## WHAT YOU SHOULD DO
Look below for the line that contains "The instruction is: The", then copy it and each following line exactly, through and including the line that contains "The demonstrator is".

□ □ □ □ □ □ □

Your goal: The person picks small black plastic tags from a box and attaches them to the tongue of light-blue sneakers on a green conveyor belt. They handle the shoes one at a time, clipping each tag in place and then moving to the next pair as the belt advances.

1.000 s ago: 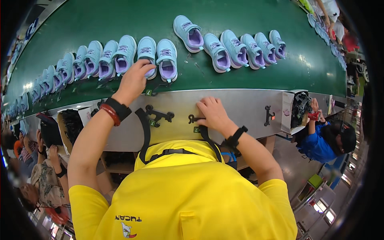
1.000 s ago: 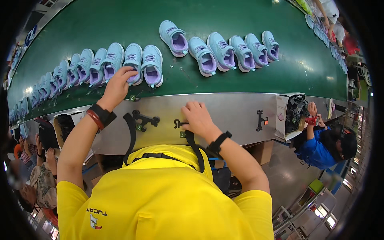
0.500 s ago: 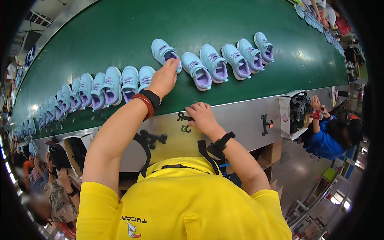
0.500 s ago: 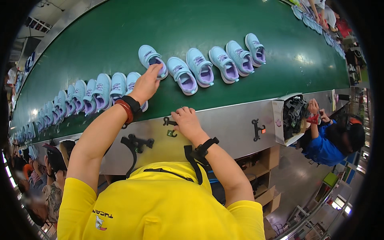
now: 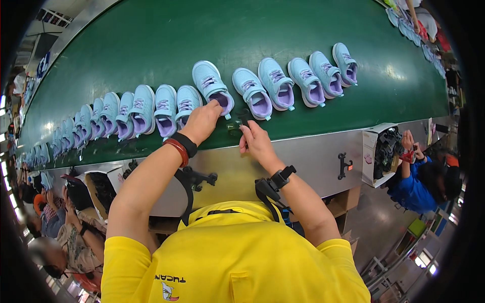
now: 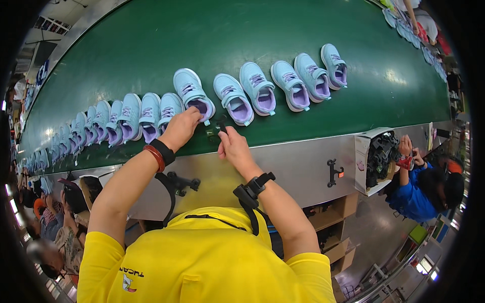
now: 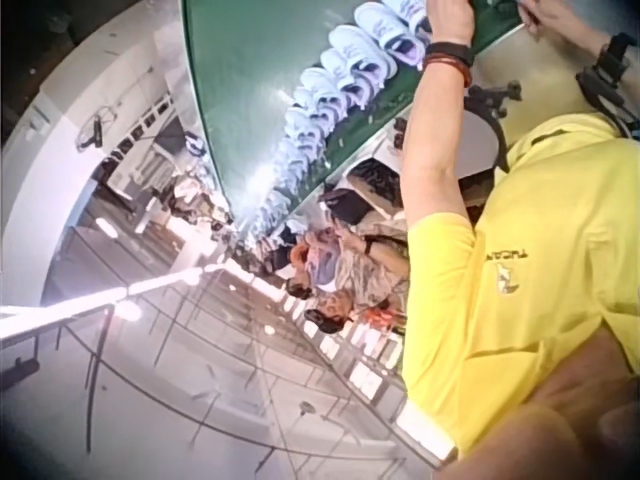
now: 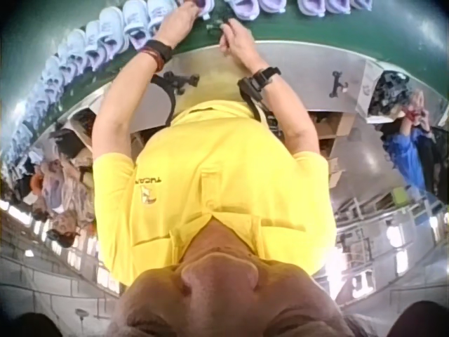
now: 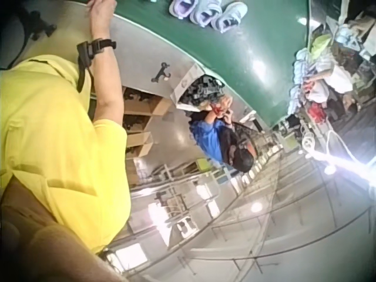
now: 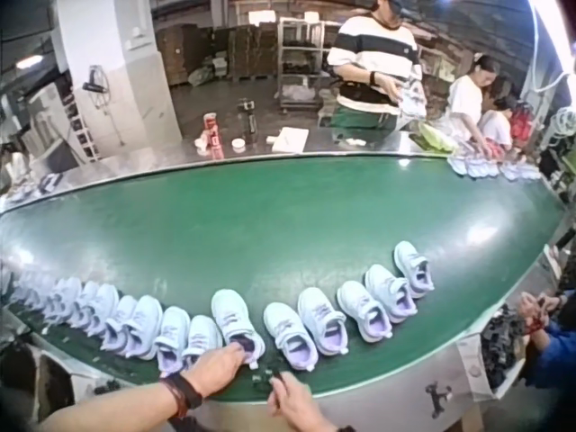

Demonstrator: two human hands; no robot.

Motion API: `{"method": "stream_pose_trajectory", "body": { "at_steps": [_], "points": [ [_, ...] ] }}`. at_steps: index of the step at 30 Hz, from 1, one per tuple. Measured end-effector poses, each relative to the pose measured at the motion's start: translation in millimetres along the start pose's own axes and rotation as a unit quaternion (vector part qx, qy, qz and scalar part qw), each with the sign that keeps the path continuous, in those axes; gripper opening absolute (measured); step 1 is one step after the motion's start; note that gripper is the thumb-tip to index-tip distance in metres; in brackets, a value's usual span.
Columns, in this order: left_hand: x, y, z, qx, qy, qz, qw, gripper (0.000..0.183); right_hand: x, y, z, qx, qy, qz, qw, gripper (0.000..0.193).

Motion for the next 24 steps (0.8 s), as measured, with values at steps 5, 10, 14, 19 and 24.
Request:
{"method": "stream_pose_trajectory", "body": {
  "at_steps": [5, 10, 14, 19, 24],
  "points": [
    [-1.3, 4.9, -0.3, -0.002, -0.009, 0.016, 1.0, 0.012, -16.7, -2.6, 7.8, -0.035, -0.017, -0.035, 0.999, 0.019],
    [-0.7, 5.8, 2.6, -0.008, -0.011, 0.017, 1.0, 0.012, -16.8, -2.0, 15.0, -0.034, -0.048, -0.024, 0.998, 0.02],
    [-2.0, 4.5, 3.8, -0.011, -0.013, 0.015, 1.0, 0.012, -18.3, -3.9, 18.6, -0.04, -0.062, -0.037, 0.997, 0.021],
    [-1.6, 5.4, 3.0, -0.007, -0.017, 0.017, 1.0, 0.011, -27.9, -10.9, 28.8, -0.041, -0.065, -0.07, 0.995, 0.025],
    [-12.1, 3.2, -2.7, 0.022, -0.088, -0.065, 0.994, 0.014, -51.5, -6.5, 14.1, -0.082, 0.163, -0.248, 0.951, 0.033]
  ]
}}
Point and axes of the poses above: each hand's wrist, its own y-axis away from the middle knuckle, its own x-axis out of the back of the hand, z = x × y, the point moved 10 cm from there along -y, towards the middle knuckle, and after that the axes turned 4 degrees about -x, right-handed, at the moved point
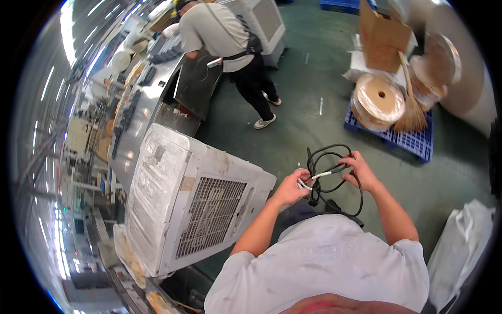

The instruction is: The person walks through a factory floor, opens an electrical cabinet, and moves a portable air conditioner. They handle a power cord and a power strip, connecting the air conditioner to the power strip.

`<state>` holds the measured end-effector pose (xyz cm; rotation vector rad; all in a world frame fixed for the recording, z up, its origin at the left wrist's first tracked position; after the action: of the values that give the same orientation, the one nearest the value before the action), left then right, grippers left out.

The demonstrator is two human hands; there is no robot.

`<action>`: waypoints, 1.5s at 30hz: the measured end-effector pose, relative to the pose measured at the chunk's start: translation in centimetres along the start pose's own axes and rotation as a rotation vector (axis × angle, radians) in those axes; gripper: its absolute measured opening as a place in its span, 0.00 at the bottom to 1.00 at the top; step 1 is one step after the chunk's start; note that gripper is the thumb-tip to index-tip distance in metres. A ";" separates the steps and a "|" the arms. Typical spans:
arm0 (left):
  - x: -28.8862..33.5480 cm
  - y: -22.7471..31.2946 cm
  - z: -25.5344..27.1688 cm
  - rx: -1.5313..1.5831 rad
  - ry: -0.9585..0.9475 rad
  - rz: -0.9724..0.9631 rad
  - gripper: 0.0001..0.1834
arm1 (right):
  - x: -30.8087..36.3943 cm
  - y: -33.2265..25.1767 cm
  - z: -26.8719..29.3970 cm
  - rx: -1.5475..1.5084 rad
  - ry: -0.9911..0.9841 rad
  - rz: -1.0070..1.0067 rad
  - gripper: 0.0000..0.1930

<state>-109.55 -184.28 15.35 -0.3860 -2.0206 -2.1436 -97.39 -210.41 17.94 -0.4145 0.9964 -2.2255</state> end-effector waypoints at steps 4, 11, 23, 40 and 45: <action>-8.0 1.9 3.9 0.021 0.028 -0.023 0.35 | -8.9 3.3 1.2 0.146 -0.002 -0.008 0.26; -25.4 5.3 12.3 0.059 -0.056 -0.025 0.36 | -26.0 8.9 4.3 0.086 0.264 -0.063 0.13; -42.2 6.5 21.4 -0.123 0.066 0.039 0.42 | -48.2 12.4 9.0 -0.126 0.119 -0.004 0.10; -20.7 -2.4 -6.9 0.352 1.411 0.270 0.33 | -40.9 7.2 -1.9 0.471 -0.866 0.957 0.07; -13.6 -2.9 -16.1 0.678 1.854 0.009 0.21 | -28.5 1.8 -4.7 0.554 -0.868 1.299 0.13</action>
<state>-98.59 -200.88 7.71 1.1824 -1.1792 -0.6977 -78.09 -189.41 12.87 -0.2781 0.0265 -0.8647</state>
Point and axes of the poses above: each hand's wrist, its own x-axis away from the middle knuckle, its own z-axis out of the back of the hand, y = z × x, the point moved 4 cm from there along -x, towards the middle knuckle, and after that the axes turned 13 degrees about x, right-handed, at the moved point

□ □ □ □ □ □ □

## ANSWER TO THIS PROBLEM
The instruction is: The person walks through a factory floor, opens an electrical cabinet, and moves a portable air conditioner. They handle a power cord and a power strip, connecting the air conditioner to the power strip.

`<state>` holds the measured end-effector pose (xyz cm; rotation vector rad; all in a world frame fixed for the recording, z up, its origin at the left wrist's first tracked position; after the action: of the values that give the same orientation, the one nearest the value before the action), left then right, grippers left out.

The demonstrator is two human hands; there is no robot.

What the exercise required is now complete.